Montréal

« Il ne s’agit pas de suivre une pensée, mais plutôt un événement dans lequel entrer; c'est une forme de mémoire et comme chaque forme de mémoire, il prend toute son importance du sérieux avec lequel le cœur se fixe sur le contenu de la mémoire même, comme une méditation rendue plus vivante par les mots et la musique qu’on entend. »

Le père Luigi Giussani, désormais reconnu par l'Église comme Serviteur de Dieu, commençait chaque année le Chemin de Croix avec ces mots, qu’il adressait à quelques milliers d'étudiants universitaires de Milan appartenant au mouvement qu’il avait créé, Communion et Libération. Les membres du mouvement à Montréal ont introduit la même forme de « liturgie », qui est un peu différente du chemin de croix classique avec les quatorze stations traditionnelles. 

En effet, le chemin de croix du père Giussani comporte habituellement six stations qui s'inspirent de divers moments de la Passion du Christ et se concentrent sur Marie. Les participants sont témoins de la Passion en suivant Marie et voient le Christ souffrir à travers ses yeux à elle. En cela, ils sont aidés par des passages émouvants du Mystère de la Passion de Jeanne d'Arc de Charles Péguy, et par plusieurs œuvres musicales de toutes les traditions, allant des chants grégoriens aux chants gospels, en passant par les œuvres polyphoniques de la Renaissance et les chants choraux russes. La musique ne se veut pas une performance, mais elle sert plutôt à proposer un beau geste qui aidera les participants à comprendre que ce qui s’est passé il y a deux mille ans peut devenir une expérience présente. C'est pour cette raison que la forme de ce Chemin de Croix est sombre, discrète, précise, objective et que le silence y occupe une place centrale.

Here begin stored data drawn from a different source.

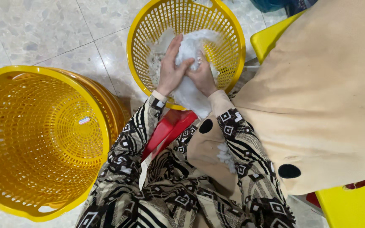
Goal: The person repeatedly takes handfuls of white fluffy material from a yellow basket and pushes them into a beige polka-dotted pillow through a hole. The person sits on a red stool and uses both hands to compress and insert the material.
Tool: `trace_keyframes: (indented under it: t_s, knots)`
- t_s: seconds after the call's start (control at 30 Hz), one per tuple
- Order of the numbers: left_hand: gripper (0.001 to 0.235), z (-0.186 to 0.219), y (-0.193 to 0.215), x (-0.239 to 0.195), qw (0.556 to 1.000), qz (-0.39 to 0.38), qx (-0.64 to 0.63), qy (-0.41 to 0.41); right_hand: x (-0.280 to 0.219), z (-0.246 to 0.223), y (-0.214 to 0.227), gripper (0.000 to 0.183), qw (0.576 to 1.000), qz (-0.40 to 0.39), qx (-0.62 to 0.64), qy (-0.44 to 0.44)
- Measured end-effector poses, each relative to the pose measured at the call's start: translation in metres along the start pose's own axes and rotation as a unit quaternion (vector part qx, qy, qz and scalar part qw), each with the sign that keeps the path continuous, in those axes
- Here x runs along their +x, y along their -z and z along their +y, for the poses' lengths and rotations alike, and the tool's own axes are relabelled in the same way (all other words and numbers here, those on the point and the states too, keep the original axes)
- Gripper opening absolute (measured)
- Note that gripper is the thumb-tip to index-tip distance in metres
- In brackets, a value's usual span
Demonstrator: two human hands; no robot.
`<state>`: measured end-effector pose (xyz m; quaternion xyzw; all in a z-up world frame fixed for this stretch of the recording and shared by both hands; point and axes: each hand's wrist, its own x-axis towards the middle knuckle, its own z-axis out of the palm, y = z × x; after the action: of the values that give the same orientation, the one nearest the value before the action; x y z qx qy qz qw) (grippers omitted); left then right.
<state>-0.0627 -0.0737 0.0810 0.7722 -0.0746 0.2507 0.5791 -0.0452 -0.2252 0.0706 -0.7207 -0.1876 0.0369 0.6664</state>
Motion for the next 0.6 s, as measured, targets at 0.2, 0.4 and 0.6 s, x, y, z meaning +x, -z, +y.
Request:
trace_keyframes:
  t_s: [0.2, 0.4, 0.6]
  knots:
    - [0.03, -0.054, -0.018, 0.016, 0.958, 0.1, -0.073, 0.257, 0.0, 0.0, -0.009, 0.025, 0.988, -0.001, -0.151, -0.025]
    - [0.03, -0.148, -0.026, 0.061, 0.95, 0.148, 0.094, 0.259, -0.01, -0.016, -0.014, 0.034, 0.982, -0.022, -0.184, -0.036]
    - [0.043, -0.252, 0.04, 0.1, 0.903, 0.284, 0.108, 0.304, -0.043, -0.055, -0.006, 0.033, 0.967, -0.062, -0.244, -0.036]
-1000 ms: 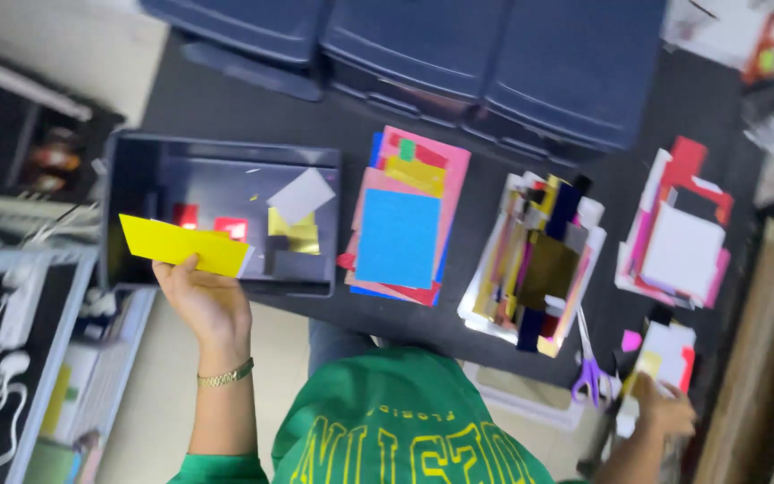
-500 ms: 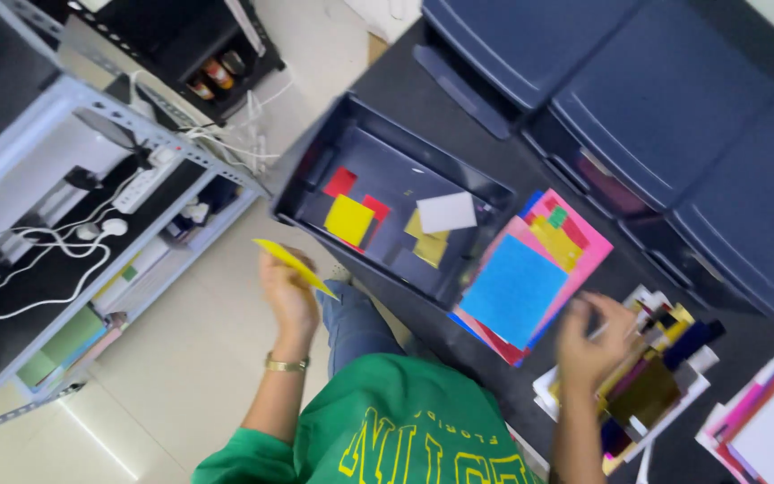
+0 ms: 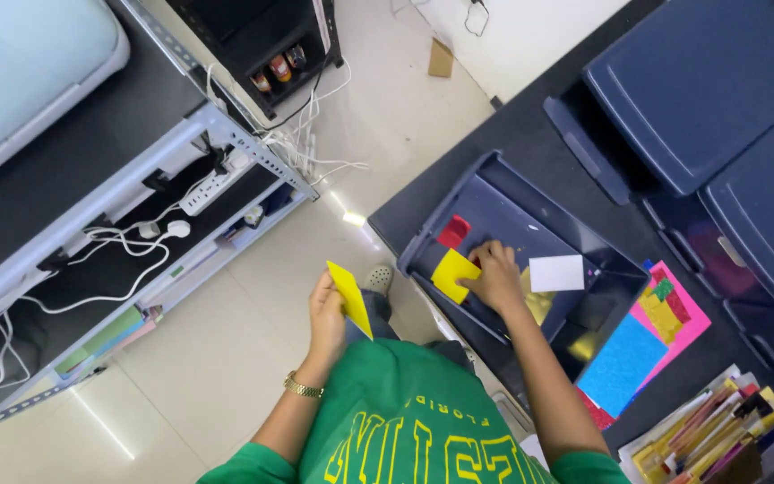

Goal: The person sorts small colored paper pieces from a black plastic tray into piles on a table. They pick up individual sheets, separate them by color, and place them into growing stacks. The person handles white, gold, green, blue, yellow, red, and purple papers throughout the clip.

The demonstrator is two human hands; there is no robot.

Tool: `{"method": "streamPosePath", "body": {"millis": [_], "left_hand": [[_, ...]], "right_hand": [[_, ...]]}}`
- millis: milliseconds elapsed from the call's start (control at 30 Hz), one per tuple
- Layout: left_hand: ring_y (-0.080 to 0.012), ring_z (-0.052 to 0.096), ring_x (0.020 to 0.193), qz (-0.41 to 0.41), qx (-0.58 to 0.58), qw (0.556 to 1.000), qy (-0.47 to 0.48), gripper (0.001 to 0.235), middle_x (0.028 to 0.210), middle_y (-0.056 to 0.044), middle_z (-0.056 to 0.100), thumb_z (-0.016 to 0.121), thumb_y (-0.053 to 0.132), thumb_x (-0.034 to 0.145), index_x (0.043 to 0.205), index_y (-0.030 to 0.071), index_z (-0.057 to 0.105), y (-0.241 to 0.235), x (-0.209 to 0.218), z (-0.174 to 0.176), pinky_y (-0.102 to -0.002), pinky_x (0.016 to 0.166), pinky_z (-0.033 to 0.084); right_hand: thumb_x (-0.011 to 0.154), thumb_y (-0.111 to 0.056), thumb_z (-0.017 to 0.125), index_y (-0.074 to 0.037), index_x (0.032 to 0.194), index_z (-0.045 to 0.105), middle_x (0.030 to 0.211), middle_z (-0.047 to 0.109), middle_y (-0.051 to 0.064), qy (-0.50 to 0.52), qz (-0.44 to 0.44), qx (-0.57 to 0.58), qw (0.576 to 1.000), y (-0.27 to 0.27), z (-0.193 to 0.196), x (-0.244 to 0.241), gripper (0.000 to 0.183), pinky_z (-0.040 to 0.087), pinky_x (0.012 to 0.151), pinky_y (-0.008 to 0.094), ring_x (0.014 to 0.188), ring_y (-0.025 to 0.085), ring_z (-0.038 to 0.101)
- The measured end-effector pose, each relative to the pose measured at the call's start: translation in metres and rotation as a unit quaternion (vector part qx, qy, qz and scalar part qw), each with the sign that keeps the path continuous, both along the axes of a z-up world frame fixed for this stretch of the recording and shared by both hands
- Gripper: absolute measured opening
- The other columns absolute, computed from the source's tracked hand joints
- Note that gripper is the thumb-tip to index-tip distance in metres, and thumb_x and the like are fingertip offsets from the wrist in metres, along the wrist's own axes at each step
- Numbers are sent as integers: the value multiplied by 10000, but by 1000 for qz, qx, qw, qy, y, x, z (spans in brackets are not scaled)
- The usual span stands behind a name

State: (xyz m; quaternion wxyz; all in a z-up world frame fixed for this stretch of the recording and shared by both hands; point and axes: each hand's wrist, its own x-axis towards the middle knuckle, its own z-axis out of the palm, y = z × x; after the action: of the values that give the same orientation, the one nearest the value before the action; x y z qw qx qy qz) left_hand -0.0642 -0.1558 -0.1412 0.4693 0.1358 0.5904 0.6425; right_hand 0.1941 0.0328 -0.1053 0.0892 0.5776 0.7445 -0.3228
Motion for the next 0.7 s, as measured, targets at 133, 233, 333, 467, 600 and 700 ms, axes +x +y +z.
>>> {"method": "streamPosePath", "body": {"millis": [133,233,333,467,600,700], "left_hand": [[-175,653,800,37,-34,999,-4,478,924,-93,688,400,-63,771,1184,33,621,18,-45,12,-288,714,551],[-189,646,878,60,-31,998,-9,513,1039,-101,676,401,-65,803,1279,7,580,41,-68,42,-303,787,549],[-192,669,968,90,-11,995,-33,496,1137,-105,676,390,-37,852,1310,32,564,53,-83,41,-303,847,558],[-216,677,1050,75,-26,996,-49,429,1199,-106,658,403,17,894,1296,78,541,59,-84,35,-318,875,569],[-234,683,1100,25,-53,995,-85,400,1257,-108,650,416,42,918,1301,99,519,74,-73,36,-335,891,584],[-253,684,1113,-14,-57,994,-88,412,1274,-127,640,428,46,928,1332,101,487,87,-68,31,-359,888,595]], "right_hand": [[770,-190,855,-106,996,647,1208,610,91,26,-33,-18,999,3,-17,12,318,464,1019,462,1225,368,523],[866,-143,756,-155,1016,664,1069,775,111,69,-96,-75,990,-1,-21,23,176,502,968,497,1116,382,693],[853,-12,761,-102,1079,688,960,782,162,194,-150,-30,969,-2,-17,43,255,531,905,442,969,330,727],[904,55,711,-15,1204,695,1030,762,166,290,-267,-30,918,-8,8,75,308,549,851,357,886,184,645],[915,9,745,-12,1099,702,873,712,90,381,-420,86,819,-27,63,77,190,548,618,237,656,119,629],[950,-16,739,-27,1085,680,811,687,77,410,-479,151,761,-40,50,111,147,522,574,186,600,95,615]]}}
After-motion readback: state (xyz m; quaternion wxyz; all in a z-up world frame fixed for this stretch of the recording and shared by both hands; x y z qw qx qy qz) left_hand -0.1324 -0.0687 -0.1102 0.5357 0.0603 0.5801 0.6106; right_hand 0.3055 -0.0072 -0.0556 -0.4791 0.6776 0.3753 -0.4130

Communion et Libération organise un Chemin de Croix à Montréal depuis trente ans. La toute première fois, nous étions seulement trois adultes et deux enfants à nous réunir dans un parc, lors d’une journée très froide, si froide que la procession s’est terminée en voiture. Puis, pendant quatre ans, le geste s'est déroulé dans divers endroits, tel qu’une maison de retraite ou une église et en 1996, à l'extérieur, au parc Angrignon. Après quelques années, chez un certain nombre de personnes est né le désir de déplacer cette discrète procession vers le centre historique de Montréal, pour offrir un simple signe à la ville. Au début, le parcours faisait le tour du Vieux-Port, mais bientôt le point de départ est devenu la chapelle historique de Notre-Dame-de-Bonsecours et la route traditionnelle a été bientôt tracée, vers la basilique Notre-Dame, la basilique Saint-Patrick, récemment au Gesù, jusqu’à la cathédrale Marie-Reine-du-Monde. Le groupe de 50 personnes dans le Vieux-Port est finalement passé à un millier de participants lors de notre dernier événement en plein air en 2019.

L'année dernière, nous avons été surpris par la COVID-19 et le confinement et, cependant, tant de gens voulaient que l'événement se poursuive que nous avons décidé de recréer le Chemin de Croix avec d’anciens enregistrements vidéo de notre chorale.

Cette année encore, nous souhaitons proposer un Chemin de Croix en ligne, diffusé cette fois en direct. Il n'y aura pas de chœur, car cela n’est pas autorisé dans les zones rouges. Toutefois, des solistes pourront chanter, créant ainsi une version plus dépouillée de l’événement traditionnel, dans lequel les lectures habituelles seront incorporées. Par ailleurs, Mgr Christian Lépine, qui nous a guidés dans l'événement ces dernières années, nous honorera à nouveau de sa présence. Notre espoir et notre attente sont que cette version plus simple du Chemin de Croix soit encore plus essentielle et puisse offrir à tout le diocèse une occasion de méditer sur le Mystère de la Passion du Christ.

Le père Giussani aimait à rappeler que dans l’existence de chaque personne, c’est la miséricorde qui a le dernier mot. Et ainsi, ce Chemin de Croix se terminera en réaffirmant que le dernier mot sur notre existence n’est pas la mort, mais plutôt la Résurrection. Une consolation bienvenue durant ces temps difficiles.